Your assignment: All the data below should be printed again without a single difference.

◇ ◇ ◇ ◇

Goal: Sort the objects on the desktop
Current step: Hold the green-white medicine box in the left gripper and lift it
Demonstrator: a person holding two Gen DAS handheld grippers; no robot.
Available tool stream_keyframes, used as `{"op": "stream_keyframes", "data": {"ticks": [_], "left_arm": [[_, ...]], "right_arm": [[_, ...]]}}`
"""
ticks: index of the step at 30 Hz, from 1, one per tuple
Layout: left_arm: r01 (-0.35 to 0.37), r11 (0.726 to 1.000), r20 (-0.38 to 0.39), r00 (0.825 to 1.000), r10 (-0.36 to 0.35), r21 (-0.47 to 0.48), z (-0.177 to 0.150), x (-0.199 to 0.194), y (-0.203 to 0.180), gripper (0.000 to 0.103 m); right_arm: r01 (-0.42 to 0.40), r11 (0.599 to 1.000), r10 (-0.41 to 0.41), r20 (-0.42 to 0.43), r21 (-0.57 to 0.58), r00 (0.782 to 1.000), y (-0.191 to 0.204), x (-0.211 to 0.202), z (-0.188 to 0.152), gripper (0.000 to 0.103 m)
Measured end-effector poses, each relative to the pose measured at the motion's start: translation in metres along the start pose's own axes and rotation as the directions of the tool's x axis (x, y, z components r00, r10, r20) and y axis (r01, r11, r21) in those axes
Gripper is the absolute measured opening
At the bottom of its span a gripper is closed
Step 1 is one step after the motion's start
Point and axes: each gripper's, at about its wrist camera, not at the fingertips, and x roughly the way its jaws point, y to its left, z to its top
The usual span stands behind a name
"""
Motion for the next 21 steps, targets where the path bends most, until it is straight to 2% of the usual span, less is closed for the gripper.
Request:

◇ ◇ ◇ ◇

Exercise output:
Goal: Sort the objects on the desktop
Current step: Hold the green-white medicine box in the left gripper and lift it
Demonstrator: a person holding two Gen DAS handheld grippers; no robot.
Available tool stream_keyframes, used as `{"op": "stream_keyframes", "data": {"ticks": [_], "left_arm": [[_, ...]], "right_arm": [[_, ...]]}}`
"""
ticks: index of the step at 30 Hz, from 1, one per tuple
Layout: left_arm: r01 (-0.35 to 0.37), r11 (0.726 to 1.000), r20 (-0.38 to 0.39), r00 (0.825 to 1.000), r10 (-0.36 to 0.35), r21 (-0.47 to 0.48), z (-0.177 to 0.150), x (-0.199 to 0.194), y (-0.203 to 0.180), gripper (0.000 to 0.103 m); right_arm: r01 (-0.42 to 0.40), r11 (0.599 to 1.000), r10 (-0.41 to 0.41), r20 (-0.42 to 0.43), r21 (-0.57 to 0.58), r00 (0.782 to 1.000), y (-0.191 to 0.204), x (-0.211 to 0.202), z (-0.188 to 0.152), gripper (0.000 to 0.103 m)
Measured end-effector poses, each relative to the pose measured at the motion's start: translation in metres along the start pose's own axes and rotation as the directions of the tool's x axis (x, y, z components r00, r10, r20) and y axis (r01, r11, r21) in those axes
Gripper is the absolute measured opening
At the bottom of its span a gripper is closed
Step 1 is one step after the motion's start
Point and axes: each gripper's, at about its wrist camera, not at the fingertips, and x roughly the way its jaws point, y to its left, z to its top
The usual span stands behind a name
"""
Motion for the next 21 steps, targets where the path bends most, until it is straight to 2% of the usual span, less is closed for the gripper.
Request:

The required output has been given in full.